Haywire: The Best of Craig Brown

By Craig Brown

‘The most screamingly funny living writer’ Barry Humphries, Mail on Sunday

From the bestselling and award-winning author of Ma’am Darling and One Two Three Four, a selection of Craig Brown’s finest writing collected together for the first time.

What is James Bond’s middle name?

How does Jacob Rees-Mogg’s nanny set about cleaning him up in the morning?

When did Piers Morgan introduce his special guest Kim Jong-Un as “the straight-talking boy from North Korea who grew up to become a global superstar”?

All these important questions, and a great many more, are answered in Craig Brown’s Haywire.

Featuring handy household tips from Mary Berry (‘When eating a boiled egg be careful to remove the shell first, or it can be a little crunchy’) and historic admissions from Queen Elizabeth 1st to Oprah Winfrey concerning her mother’s beheading (‘Thank you for having the courage to share that with us’), Haywire presents a survival guide to the 21st century.

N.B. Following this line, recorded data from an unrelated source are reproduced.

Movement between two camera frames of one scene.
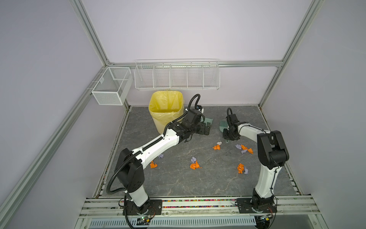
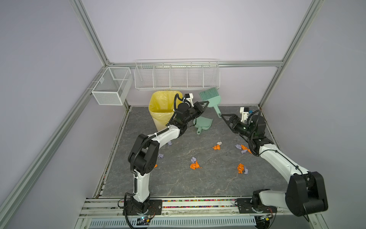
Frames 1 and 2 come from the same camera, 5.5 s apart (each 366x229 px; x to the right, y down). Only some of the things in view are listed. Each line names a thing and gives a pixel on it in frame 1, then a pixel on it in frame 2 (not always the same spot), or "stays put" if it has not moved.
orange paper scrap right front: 240,168 stays put
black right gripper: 224,135 to 228,121
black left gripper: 202,130 to 198,106
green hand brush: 224,124 to 212,95
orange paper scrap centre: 194,166 stays put
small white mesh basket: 115,87 stays put
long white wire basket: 177,74 stays put
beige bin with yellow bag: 165,107 stays put
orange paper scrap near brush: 217,147 stays put

In one chapter, Brown writes about the influence of Blackpool on Sigmund Freud and Les Dawson. In another, he unearths the Historical Online Archive and discovers that the invention of the wheel in Mesopotamia in 4000 BC drew fierce criticism on social media. “My mate tried it, says it’s total rubbish” wrote Brian from Sumeria.

The acclaimed biographer of Princess Margaret and The Beatles delivers essays on such diverse figures as Ronald Searle, John Stonehouse, Bruce Springsteen, Richard Dawkins, Katie Price, Stanley Spencer, Harry and Meghan, Brian Epstein, Kenneth Williams, Ronald Reagan, Simon Dee and the Marx Brothers.

With the full battery of the humourist’s armoury – clerihews, tongue-twisters, whimsy, parody, farce, satire, social observation, nonsense – Brown skewers the passing fads and delusions of the contemporary world.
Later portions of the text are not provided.